Please report how many lines in the records below contain "frame". Reply with the number alone.

── MATERIAL TO PROCESS ──

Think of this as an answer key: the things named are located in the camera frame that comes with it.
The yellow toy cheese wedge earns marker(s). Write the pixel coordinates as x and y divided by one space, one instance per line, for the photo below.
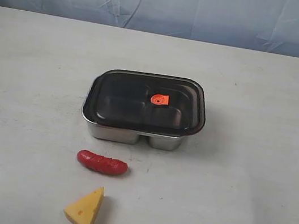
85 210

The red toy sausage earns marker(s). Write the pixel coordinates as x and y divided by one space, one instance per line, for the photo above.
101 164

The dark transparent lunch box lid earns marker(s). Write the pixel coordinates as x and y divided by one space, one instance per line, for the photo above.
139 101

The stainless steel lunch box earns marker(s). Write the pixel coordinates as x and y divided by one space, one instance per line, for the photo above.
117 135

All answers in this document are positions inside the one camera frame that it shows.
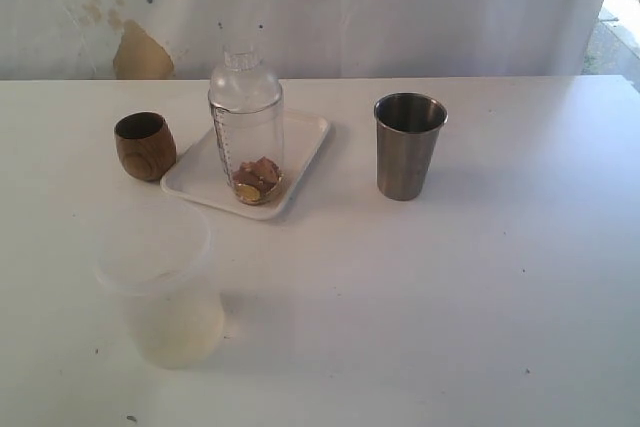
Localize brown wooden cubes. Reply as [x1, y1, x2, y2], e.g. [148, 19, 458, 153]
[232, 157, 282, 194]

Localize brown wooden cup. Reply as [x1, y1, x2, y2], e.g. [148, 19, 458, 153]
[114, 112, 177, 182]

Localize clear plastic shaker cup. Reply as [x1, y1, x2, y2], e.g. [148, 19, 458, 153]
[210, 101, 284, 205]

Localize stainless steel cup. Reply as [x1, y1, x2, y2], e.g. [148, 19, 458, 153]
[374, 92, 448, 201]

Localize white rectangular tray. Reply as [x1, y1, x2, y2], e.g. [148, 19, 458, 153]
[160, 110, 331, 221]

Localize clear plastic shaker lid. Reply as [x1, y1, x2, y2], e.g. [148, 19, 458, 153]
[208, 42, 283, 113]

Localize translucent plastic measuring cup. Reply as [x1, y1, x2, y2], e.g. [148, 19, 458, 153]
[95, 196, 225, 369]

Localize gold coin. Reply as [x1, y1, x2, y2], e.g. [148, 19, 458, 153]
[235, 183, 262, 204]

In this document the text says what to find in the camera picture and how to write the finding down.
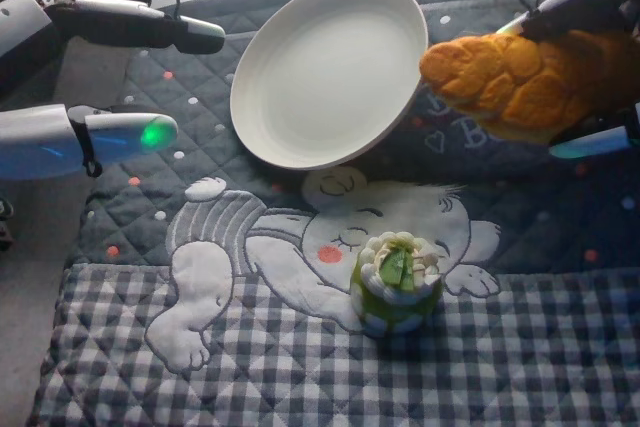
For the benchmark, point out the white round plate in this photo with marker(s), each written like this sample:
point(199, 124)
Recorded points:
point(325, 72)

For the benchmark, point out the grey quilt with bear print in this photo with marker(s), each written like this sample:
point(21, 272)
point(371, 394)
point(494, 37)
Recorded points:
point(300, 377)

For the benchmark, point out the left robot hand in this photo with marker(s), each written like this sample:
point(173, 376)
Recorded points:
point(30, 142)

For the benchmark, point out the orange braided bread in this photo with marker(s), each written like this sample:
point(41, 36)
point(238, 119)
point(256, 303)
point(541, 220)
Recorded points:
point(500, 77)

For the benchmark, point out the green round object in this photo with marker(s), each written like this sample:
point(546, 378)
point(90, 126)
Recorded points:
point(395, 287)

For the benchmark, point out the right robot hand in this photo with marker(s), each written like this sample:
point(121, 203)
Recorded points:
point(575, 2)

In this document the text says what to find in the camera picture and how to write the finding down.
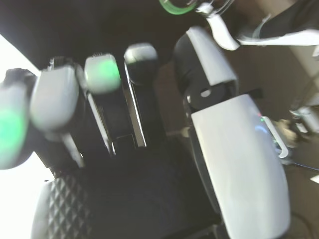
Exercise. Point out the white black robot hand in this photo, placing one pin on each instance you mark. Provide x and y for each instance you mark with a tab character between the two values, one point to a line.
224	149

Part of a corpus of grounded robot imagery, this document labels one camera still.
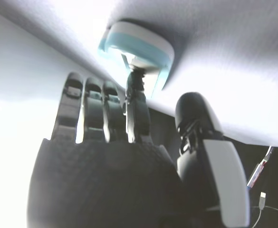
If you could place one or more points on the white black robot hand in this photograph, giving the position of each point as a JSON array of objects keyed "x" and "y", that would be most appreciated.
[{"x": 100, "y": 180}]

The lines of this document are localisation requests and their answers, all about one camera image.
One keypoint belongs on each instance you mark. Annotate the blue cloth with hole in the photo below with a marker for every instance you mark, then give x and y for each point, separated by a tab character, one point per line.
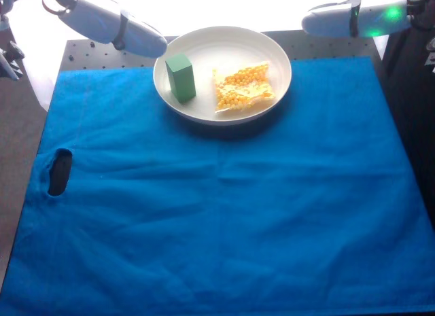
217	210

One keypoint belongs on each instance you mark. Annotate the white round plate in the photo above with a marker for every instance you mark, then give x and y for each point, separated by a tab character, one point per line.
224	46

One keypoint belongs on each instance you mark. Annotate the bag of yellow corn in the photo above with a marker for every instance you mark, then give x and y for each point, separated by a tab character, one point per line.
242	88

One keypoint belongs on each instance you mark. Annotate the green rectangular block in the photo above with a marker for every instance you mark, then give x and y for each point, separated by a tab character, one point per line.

───

**SOLUTION TO THIS PROBLEM:**
2